Problem to solve - Count the lines of the data that have the word "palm", then report the number without anything else.

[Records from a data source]
*-*-*

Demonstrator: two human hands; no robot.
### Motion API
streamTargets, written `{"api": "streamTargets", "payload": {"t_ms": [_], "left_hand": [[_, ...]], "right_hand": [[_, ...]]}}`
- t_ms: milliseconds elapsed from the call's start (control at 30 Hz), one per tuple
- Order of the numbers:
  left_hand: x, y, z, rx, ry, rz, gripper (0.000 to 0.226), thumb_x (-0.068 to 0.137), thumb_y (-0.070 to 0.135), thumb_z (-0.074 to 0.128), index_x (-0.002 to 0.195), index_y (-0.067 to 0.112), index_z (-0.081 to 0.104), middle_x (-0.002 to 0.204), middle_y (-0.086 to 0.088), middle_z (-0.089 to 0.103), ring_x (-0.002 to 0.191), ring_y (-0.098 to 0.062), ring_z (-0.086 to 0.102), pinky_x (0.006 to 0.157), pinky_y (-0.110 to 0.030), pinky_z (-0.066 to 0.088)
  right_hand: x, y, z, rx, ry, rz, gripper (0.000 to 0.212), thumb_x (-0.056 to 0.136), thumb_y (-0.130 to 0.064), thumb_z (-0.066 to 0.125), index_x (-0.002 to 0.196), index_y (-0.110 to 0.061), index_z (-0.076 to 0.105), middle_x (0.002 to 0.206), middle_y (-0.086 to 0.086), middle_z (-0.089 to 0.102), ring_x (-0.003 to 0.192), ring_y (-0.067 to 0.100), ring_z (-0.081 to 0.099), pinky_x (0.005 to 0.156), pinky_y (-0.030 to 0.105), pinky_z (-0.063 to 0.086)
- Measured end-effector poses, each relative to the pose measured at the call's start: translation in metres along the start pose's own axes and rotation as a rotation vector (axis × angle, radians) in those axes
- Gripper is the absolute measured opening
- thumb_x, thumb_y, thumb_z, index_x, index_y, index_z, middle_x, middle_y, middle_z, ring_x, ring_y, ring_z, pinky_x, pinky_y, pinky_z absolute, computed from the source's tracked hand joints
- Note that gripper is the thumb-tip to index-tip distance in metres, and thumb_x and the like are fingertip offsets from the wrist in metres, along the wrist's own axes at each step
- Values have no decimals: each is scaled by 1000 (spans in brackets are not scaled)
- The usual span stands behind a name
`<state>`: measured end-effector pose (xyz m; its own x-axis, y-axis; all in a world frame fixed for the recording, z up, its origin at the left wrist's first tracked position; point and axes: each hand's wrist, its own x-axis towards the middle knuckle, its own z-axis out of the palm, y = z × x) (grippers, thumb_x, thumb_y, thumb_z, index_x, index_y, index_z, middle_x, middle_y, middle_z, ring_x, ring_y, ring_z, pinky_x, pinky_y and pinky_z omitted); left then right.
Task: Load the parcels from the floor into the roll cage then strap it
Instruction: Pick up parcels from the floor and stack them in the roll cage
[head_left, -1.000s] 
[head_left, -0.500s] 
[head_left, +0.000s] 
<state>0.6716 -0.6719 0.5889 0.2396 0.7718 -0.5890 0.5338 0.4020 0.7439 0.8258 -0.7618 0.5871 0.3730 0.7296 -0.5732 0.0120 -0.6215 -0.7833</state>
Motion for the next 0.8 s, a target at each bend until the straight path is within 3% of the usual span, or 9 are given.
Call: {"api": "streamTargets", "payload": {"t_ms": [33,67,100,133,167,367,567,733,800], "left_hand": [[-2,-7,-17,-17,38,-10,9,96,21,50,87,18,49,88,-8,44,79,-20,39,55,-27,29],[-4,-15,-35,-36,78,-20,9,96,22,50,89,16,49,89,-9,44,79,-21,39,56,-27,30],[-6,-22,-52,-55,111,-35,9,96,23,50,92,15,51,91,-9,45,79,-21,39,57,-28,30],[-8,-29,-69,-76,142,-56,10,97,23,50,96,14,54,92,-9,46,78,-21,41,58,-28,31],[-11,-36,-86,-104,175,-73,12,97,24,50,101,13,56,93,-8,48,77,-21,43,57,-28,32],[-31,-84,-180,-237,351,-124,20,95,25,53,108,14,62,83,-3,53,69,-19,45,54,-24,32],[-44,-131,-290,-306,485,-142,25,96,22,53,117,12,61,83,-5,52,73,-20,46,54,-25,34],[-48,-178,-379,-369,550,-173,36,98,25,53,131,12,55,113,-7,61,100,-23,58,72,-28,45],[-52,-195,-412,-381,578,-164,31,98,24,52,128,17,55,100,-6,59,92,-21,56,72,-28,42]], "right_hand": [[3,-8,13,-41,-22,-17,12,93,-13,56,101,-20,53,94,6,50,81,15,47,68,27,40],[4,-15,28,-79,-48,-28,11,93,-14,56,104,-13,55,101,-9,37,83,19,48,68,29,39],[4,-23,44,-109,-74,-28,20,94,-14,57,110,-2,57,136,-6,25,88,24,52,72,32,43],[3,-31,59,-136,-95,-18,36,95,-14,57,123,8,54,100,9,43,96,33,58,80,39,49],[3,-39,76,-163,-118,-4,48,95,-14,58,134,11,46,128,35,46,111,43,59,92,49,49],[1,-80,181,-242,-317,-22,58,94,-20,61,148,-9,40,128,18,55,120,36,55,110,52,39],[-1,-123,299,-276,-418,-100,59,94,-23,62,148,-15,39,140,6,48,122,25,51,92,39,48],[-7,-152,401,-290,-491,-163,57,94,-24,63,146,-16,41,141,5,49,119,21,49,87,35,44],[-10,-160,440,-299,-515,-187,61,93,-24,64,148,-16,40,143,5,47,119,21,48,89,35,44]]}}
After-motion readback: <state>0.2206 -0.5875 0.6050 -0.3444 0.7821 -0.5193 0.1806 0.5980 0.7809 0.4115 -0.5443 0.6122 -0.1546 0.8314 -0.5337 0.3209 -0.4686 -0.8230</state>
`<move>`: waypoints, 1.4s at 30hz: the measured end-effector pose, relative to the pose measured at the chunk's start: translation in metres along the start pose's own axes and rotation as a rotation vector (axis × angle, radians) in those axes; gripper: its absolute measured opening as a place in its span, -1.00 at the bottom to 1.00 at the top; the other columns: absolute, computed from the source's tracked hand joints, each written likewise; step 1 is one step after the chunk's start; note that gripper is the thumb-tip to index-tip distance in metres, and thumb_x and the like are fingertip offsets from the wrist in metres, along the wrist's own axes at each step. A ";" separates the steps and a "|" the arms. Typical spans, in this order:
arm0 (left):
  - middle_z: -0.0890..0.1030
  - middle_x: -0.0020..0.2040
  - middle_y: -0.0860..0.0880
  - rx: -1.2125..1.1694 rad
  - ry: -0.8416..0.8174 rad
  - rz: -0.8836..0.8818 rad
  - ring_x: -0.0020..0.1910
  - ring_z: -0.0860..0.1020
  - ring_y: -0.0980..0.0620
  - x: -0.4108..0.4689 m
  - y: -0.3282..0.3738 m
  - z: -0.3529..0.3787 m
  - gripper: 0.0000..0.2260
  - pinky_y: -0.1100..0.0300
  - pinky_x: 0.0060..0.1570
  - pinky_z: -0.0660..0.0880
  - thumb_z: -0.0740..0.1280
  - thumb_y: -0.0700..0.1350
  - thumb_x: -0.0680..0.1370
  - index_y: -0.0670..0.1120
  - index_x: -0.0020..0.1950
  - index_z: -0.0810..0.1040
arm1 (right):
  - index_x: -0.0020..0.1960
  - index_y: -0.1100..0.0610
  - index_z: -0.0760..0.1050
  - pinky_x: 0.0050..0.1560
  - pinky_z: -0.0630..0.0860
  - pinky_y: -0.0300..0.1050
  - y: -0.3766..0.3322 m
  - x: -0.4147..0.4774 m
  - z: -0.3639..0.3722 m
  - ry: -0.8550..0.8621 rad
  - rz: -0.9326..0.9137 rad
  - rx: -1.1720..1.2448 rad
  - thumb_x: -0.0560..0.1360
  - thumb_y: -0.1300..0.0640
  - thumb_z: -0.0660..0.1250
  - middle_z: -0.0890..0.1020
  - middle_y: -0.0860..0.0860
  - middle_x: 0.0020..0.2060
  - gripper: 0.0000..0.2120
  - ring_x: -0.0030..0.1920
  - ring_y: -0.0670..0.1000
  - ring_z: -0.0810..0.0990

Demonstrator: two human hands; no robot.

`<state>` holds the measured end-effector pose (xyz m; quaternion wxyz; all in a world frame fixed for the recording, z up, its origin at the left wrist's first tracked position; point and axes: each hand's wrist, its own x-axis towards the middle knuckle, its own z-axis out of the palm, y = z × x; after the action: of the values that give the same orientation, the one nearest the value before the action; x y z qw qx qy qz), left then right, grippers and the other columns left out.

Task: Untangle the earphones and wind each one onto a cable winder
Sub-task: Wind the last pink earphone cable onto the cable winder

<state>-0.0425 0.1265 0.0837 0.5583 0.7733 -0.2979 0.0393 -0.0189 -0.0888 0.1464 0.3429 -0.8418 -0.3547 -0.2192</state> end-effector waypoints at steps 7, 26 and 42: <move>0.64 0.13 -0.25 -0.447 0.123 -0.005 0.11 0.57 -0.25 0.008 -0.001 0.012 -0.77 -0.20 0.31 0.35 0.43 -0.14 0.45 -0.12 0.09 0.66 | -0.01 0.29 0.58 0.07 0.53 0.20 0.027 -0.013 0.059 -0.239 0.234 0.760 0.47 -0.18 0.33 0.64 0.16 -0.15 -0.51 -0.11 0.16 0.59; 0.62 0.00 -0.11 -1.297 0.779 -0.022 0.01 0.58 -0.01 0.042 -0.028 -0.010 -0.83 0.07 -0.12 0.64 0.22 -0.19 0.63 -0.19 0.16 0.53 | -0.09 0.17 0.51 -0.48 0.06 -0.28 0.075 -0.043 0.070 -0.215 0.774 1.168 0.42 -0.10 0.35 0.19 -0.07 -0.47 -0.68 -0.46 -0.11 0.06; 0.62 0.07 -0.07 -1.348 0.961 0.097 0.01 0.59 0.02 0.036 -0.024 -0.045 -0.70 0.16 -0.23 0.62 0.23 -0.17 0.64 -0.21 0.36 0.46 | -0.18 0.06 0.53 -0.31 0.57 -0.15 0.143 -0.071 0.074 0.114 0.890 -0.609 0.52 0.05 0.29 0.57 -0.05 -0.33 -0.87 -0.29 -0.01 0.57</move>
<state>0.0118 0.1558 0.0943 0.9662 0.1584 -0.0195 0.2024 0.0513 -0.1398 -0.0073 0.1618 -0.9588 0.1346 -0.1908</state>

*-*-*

Exercise result - 2